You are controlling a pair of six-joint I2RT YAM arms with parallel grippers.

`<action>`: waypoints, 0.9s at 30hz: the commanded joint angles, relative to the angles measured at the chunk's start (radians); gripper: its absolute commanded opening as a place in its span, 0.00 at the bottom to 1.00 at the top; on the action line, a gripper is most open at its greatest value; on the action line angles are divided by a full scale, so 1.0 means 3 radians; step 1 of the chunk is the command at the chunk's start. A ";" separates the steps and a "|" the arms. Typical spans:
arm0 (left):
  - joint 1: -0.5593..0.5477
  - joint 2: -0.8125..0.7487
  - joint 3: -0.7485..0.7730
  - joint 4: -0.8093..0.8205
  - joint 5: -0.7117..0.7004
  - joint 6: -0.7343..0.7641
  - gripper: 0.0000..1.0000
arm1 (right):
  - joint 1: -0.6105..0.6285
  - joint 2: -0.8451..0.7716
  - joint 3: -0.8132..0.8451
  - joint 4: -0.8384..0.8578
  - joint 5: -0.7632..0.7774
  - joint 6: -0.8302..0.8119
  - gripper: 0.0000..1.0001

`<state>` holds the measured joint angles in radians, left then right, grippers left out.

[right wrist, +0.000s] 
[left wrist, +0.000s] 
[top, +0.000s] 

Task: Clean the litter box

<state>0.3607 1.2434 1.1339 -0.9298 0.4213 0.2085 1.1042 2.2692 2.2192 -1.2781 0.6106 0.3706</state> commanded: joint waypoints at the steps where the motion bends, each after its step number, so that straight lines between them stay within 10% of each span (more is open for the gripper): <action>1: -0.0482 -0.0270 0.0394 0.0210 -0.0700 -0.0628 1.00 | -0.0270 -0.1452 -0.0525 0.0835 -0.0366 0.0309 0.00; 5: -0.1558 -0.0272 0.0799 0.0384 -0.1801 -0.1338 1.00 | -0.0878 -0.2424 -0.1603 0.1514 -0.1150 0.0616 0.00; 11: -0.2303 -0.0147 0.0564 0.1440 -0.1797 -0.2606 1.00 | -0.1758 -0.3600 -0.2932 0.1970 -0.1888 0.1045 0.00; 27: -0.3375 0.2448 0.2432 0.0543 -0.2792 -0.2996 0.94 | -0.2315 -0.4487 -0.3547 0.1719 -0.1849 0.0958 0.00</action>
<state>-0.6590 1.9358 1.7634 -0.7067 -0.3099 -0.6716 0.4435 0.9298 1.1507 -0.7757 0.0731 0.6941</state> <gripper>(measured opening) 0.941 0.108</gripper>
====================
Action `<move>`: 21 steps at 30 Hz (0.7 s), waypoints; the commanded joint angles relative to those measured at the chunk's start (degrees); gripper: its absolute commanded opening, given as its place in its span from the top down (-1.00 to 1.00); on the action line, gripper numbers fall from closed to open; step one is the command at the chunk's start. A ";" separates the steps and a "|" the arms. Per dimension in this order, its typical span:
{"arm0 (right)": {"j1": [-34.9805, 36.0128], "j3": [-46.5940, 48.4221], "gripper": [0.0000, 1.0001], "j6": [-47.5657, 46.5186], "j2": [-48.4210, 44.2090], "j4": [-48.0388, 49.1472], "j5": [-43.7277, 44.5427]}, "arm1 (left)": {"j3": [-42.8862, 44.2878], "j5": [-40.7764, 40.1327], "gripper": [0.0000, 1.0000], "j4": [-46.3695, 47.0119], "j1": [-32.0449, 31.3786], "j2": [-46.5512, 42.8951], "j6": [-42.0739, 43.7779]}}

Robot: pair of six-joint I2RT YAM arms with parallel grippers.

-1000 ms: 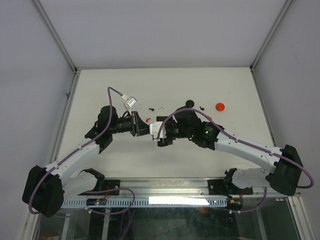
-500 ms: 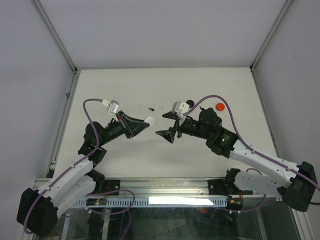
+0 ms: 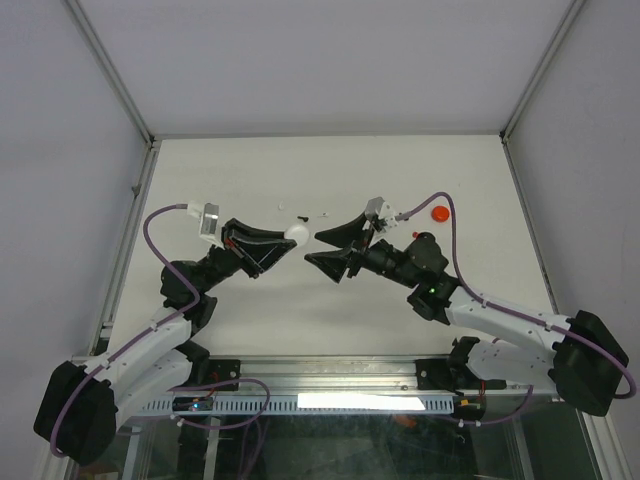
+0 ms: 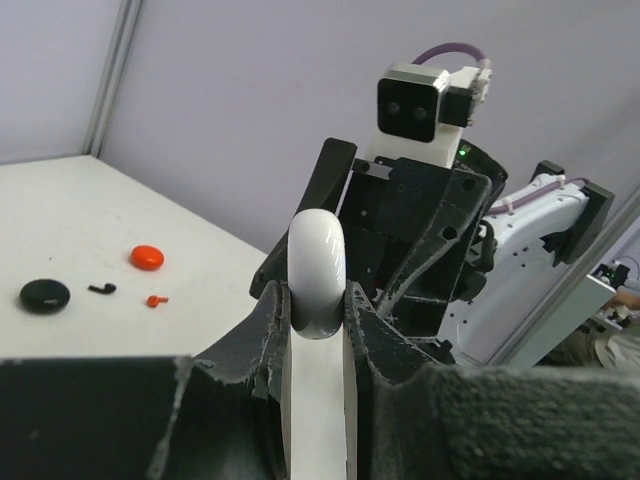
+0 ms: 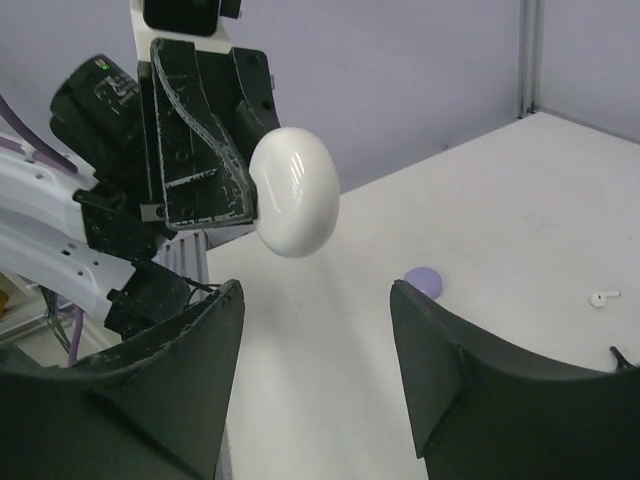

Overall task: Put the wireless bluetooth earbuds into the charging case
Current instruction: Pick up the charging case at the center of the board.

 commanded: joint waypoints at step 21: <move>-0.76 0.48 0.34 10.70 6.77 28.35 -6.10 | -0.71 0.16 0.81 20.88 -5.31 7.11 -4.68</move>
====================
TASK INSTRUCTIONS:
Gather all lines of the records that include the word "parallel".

FINISHED TASK:
You are controlling a pair of six-joint I2RT YAM arms with parallel grippers.
Robot: pair of six-joint I2RT YAM arms with parallel grippers.

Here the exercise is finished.